• **YOUR TASK**: The lines to repeat are those below from the one containing "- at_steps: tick" down to the one containing "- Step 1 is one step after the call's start", both included; reproduce them exactly and nothing else.

-------- EXERCISE MATERIAL --------

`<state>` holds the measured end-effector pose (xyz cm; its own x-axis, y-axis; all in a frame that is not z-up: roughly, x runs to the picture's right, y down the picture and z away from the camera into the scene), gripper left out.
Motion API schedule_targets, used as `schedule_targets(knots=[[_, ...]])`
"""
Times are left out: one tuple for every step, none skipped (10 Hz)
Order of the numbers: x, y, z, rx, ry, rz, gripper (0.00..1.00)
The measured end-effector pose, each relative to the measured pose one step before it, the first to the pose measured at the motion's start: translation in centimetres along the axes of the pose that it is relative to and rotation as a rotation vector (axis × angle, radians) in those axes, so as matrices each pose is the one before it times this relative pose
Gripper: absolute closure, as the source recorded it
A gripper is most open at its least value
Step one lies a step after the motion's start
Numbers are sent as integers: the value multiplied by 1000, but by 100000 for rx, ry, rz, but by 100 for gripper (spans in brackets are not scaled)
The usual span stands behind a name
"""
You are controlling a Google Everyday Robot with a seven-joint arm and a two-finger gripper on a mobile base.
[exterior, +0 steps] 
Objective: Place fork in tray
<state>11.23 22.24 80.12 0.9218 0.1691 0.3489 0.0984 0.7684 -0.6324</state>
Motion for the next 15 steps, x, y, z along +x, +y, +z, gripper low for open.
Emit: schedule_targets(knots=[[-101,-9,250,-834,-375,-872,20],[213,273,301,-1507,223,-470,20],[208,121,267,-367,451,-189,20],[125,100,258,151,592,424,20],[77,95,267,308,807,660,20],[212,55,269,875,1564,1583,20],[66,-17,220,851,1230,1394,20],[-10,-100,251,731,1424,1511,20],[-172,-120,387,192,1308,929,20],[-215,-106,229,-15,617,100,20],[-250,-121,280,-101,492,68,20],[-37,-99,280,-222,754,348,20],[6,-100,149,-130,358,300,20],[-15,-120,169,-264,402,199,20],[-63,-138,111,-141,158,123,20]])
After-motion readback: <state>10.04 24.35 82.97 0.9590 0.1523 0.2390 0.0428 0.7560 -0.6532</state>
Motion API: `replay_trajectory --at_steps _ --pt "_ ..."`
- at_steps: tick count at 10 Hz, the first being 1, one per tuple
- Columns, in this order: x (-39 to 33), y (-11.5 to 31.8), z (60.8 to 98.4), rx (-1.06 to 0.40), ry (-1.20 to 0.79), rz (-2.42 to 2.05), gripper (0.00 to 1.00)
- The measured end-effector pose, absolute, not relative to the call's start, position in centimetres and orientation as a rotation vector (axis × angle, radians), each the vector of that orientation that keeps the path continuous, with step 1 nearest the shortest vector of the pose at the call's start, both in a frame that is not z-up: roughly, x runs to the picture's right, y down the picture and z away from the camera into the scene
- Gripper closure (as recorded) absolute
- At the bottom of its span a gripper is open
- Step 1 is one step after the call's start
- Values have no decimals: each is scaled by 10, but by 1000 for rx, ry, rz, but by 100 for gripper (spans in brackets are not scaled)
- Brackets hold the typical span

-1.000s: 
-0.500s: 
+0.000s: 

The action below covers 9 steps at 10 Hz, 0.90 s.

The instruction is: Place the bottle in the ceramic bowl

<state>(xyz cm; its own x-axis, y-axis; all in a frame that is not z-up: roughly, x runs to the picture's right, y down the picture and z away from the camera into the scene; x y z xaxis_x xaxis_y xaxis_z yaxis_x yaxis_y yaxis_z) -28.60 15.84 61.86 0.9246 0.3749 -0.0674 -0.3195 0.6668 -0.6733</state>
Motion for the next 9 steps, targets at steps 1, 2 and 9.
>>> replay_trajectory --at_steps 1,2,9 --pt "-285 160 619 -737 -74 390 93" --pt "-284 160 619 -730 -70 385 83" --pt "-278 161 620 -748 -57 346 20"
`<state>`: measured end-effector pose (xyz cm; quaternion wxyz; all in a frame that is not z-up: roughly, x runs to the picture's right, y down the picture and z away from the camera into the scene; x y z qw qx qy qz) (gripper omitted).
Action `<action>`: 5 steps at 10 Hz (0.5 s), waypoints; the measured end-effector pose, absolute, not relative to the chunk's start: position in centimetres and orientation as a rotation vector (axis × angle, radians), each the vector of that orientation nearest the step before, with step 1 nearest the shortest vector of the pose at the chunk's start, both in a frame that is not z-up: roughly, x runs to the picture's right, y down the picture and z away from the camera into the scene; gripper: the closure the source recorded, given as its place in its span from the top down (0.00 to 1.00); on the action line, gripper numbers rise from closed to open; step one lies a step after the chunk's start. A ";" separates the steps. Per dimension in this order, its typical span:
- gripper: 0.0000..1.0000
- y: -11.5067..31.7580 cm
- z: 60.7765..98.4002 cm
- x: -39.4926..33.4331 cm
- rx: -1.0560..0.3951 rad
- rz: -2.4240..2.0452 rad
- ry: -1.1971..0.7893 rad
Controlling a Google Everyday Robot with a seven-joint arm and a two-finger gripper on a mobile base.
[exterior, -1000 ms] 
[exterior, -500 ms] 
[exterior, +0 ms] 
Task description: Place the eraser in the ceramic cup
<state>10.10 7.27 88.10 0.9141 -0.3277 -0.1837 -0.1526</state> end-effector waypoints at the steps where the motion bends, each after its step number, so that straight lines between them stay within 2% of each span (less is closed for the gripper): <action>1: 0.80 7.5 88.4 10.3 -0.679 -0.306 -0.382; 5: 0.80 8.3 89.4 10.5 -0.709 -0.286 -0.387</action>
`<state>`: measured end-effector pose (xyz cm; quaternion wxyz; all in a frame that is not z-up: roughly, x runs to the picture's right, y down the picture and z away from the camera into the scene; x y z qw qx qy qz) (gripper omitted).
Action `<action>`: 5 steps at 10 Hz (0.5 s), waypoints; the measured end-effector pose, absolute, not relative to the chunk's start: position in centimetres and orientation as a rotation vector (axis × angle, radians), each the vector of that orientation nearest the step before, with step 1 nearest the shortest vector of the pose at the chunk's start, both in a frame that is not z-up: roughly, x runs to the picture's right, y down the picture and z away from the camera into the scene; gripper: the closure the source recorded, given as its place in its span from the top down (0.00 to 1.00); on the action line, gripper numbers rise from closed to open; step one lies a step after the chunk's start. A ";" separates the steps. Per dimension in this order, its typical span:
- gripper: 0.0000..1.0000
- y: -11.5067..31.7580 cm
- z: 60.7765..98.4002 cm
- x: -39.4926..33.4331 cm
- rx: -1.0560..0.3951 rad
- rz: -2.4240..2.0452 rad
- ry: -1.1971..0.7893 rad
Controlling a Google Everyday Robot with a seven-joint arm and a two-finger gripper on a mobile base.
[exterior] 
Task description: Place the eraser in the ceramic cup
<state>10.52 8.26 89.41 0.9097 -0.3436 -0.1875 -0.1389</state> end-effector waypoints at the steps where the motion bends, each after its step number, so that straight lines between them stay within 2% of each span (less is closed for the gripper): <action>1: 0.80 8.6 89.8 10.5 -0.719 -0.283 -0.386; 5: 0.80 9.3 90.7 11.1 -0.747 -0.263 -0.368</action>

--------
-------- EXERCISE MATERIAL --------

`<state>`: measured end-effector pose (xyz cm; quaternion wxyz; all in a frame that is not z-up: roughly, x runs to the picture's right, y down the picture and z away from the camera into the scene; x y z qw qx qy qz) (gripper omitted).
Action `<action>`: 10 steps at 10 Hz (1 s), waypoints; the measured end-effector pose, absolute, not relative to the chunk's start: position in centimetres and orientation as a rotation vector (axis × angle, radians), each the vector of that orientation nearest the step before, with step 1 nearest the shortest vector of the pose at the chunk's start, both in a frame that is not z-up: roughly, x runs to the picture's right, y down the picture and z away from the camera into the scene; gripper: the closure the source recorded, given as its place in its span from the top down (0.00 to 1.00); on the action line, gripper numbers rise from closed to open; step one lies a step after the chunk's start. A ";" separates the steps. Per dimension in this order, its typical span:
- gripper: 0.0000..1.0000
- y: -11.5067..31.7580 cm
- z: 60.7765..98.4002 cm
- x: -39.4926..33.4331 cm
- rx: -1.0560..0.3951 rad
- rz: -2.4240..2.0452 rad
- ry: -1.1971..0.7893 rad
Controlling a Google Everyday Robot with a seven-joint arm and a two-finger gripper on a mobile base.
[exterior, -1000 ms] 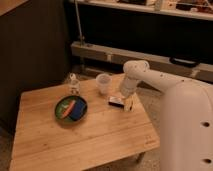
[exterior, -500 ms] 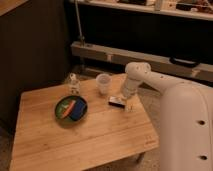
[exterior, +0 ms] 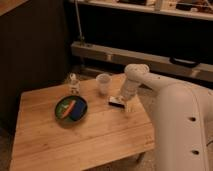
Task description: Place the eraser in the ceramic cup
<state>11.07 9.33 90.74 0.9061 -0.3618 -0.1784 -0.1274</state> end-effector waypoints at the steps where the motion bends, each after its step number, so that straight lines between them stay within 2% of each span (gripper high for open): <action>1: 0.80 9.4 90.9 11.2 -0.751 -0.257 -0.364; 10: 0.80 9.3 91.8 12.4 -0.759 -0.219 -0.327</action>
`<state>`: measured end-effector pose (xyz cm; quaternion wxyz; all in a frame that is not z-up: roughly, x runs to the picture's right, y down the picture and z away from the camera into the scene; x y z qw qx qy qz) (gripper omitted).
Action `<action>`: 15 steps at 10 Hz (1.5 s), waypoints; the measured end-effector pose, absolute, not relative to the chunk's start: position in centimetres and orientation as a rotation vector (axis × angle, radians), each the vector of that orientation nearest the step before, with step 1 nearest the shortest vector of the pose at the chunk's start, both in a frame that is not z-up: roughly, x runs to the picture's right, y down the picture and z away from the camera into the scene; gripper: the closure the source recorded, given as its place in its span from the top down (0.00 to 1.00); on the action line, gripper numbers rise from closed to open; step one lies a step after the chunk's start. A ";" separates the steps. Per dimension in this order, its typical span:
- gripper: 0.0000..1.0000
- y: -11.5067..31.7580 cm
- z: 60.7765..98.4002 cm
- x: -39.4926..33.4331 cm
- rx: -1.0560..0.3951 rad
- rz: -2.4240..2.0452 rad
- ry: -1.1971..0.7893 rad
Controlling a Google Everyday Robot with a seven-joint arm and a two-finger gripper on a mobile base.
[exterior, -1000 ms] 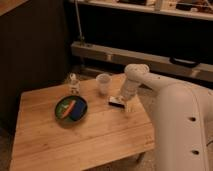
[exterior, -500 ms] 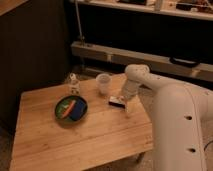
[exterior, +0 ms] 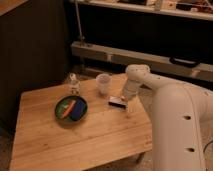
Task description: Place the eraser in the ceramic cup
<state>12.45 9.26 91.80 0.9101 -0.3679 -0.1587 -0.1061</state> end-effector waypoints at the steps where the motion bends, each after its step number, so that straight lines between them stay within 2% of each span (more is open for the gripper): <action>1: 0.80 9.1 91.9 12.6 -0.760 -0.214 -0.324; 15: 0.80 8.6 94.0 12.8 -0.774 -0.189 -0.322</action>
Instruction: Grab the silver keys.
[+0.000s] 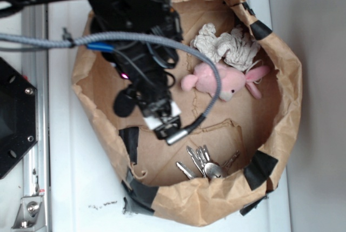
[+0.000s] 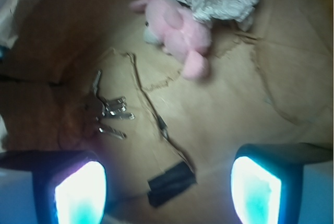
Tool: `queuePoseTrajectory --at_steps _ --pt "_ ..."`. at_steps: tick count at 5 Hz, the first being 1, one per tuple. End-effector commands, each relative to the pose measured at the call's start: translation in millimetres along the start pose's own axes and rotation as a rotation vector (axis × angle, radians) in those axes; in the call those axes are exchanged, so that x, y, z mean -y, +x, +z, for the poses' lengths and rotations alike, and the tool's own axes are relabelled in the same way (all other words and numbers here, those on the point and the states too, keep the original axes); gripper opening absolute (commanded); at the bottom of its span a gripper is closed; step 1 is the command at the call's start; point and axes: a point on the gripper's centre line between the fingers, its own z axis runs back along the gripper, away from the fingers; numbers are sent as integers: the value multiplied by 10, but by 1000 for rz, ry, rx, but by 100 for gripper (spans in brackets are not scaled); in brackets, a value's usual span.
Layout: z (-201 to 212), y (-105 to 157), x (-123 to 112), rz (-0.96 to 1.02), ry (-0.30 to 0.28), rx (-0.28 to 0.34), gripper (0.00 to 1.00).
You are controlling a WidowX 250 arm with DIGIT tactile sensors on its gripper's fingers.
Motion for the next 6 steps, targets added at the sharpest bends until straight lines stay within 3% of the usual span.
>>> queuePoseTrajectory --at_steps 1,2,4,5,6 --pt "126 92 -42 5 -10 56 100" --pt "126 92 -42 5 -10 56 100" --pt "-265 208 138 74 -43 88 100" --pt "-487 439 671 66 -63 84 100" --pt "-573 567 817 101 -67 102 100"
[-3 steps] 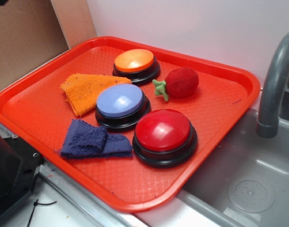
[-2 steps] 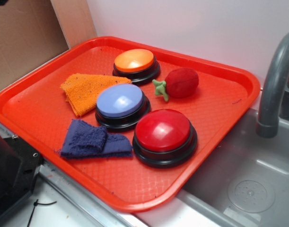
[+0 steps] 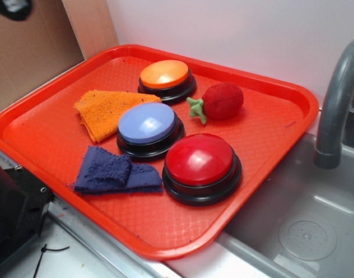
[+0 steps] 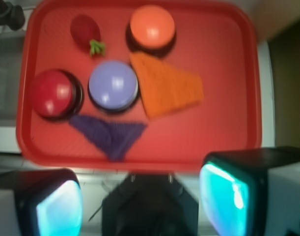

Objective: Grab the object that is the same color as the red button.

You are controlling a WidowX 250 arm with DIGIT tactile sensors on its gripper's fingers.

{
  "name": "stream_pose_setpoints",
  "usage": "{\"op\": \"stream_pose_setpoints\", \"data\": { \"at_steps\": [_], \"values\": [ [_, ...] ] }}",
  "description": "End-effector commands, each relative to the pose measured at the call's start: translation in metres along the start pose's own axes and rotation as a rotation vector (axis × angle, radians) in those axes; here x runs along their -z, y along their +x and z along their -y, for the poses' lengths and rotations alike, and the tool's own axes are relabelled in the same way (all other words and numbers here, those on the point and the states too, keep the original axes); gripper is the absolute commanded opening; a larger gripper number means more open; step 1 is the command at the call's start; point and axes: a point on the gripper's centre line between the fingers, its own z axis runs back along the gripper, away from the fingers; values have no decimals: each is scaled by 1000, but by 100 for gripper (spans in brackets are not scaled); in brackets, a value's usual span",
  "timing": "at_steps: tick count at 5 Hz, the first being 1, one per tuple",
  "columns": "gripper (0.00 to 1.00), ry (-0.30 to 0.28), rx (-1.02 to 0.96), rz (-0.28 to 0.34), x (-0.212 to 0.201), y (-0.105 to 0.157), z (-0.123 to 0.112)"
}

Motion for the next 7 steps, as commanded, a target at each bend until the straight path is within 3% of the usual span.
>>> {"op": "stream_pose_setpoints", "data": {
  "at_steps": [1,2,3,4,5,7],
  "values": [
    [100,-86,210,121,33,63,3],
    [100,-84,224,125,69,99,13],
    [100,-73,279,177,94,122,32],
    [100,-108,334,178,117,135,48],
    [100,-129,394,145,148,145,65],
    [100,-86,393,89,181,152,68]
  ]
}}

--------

• **RESPONSE BOX**:
- at_steps: tick count at 10 Hz, the first being 1, one per tuple
- Columns, in this order: x (-39 to 33), y (-11.5 to 31.8), z (60.8 to 98.4), rx (-1.06 to 0.40), ry (-1.20 to 0.79), rz (-2.42 to 2.05), gripper (0.00 to 1.00)
- The measured end-effector pose, absolute, not relative to the call's start, position in centimetres and orientation as a rotation vector (axis × angle, radians), each the vector of that orientation that keeps the path continuous, with step 1 nearest the shortest vector of the pose at the call's start, both in a frame that is not z-up: roughly, x runs to the picture's right, y down the picture and z away from the camera into the scene
- Gripper closure (as recorded) absolute
- At the bottom of its span a gripper is open
- Step 1 is one step after the call's start

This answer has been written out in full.